→ **Exercise brief**:
Search for the word "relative" in the entries. Each line that holds it should be copied.

(Source data)

Content starts

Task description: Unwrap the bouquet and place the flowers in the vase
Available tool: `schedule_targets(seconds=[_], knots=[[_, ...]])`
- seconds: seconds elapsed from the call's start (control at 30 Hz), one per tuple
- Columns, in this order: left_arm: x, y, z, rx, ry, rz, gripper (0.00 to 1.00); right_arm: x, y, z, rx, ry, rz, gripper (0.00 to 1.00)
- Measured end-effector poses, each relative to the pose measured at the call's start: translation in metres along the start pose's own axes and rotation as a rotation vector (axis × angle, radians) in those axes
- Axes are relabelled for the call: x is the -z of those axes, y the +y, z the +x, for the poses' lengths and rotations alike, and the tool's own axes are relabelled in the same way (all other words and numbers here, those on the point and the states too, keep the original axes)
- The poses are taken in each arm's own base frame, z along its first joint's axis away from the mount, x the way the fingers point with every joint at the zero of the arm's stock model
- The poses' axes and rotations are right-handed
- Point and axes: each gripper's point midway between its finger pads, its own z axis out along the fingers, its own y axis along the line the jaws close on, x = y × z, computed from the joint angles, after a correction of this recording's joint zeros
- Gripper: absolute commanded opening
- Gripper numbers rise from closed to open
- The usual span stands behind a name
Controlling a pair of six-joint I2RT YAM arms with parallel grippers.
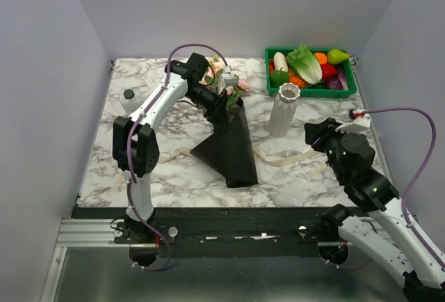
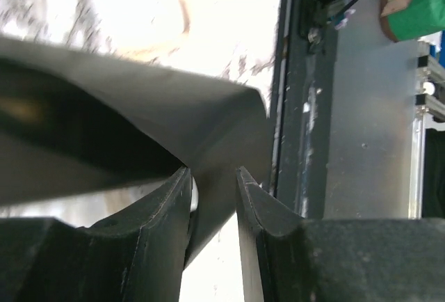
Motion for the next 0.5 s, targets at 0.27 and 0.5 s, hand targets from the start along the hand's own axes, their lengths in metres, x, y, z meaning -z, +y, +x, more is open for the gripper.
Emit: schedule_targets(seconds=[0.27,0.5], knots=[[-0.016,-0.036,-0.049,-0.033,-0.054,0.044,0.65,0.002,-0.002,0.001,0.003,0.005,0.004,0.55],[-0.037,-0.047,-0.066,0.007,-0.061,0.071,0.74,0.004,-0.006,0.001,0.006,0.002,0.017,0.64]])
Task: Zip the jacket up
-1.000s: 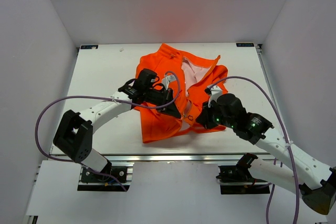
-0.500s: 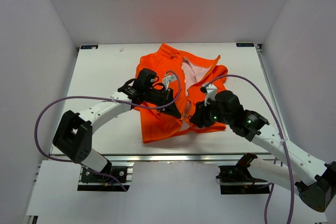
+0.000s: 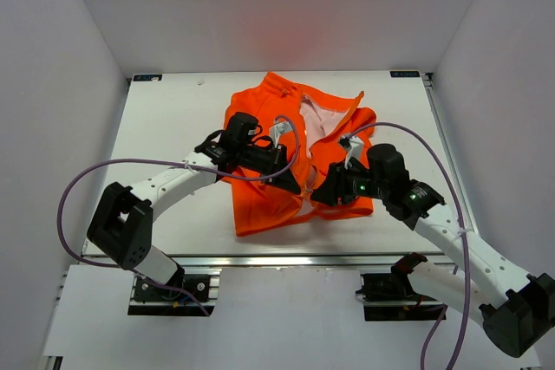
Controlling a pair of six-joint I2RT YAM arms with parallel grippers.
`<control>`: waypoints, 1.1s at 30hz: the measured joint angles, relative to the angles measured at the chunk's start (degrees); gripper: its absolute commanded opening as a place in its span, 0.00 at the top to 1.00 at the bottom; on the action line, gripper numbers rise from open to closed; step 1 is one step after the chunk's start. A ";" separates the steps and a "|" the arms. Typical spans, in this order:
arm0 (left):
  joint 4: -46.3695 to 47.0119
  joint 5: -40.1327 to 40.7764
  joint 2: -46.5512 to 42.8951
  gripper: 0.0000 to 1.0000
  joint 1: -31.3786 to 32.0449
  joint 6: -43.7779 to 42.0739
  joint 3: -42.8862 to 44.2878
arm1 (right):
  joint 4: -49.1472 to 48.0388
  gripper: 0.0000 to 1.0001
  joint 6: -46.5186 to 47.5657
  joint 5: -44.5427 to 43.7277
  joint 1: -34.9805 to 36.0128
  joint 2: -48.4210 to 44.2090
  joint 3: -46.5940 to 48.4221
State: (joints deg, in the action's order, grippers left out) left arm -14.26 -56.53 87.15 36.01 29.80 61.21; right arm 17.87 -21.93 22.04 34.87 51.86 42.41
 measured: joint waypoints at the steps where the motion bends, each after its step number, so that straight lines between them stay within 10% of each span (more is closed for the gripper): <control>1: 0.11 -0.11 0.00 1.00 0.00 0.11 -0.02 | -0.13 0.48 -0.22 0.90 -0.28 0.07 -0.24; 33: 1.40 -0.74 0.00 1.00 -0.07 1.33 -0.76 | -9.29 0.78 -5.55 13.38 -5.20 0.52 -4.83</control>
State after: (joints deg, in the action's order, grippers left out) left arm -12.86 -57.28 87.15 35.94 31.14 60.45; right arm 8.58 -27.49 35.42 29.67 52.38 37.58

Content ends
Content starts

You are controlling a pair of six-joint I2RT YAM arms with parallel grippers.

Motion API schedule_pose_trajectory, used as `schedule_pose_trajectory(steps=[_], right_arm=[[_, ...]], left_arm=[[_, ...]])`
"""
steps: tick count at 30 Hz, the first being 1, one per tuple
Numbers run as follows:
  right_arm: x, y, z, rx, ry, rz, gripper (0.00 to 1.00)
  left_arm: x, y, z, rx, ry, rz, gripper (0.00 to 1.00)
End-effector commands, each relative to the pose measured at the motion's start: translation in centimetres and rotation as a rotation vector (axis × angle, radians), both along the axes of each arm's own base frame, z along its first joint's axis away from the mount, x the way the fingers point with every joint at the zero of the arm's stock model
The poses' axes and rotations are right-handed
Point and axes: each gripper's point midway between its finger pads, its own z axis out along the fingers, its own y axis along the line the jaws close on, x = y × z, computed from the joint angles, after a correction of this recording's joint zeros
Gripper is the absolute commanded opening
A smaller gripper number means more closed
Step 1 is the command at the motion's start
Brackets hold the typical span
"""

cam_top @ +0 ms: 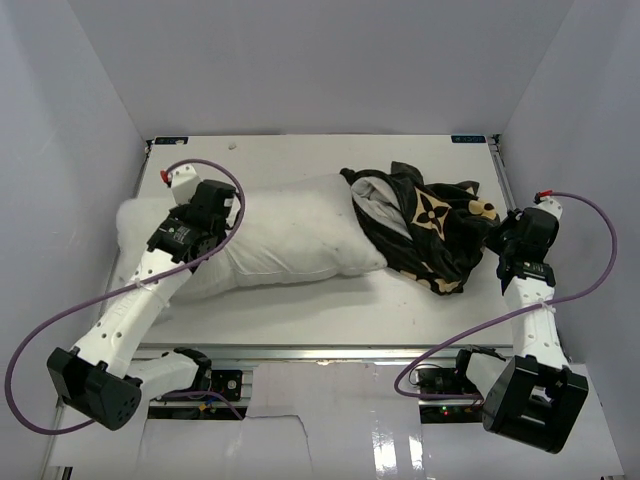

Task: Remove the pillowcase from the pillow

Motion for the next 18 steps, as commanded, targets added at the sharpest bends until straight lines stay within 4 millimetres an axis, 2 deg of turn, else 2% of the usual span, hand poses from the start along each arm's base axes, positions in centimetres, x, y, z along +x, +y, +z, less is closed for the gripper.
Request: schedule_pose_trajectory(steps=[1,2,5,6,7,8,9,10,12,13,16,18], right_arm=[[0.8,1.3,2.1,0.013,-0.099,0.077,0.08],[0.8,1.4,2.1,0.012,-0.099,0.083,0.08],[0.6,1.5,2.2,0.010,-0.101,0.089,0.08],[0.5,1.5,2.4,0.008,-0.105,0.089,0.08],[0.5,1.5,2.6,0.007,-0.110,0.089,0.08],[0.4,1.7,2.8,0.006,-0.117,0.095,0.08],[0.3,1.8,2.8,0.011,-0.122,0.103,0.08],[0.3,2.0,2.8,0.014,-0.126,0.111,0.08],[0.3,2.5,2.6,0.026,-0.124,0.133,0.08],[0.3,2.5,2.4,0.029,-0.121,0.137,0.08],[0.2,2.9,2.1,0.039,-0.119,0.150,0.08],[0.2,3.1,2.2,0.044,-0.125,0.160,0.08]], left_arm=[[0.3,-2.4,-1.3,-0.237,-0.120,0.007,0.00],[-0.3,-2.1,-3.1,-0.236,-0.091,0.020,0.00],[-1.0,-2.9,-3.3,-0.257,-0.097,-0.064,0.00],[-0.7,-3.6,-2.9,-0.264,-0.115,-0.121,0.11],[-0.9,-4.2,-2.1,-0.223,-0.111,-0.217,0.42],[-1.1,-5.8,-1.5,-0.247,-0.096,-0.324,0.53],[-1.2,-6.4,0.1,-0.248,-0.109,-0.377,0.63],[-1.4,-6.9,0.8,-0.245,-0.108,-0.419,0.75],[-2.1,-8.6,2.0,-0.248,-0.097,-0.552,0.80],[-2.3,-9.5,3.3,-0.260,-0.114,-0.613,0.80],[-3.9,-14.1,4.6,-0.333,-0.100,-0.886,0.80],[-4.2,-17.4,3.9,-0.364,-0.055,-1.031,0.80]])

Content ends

→ **Final answer**:
- Measured end-effector poses, each relative to the pose measured at the call's start: translation in metres along the start pose's own axes and rotation as a rotation vector (axis × angle, radians) in those axes
`<control>`: waypoints, 1.1s at 30hz: the measured joint angles, relative to the angles measured at the chunk's start (degrees); gripper: its absolute commanded opening as a place in its span, 0.00 at the top to 1.00 at the bottom; on the action line, gripper numbers rise from open to closed; step 1 is one step after the chunk's start. A ";" separates the steps and a "|" the arms. Typical spans, in this order:
End-effector commands, each relative to the pose measured at the motion's start: translation in centimetres and rotation as a rotation vector (axis × angle, radians), both along the axes of each arm's own base frame, z along its first joint's axis away from the mount, x the way the fingers point with every joint at the zero of the arm's stock model

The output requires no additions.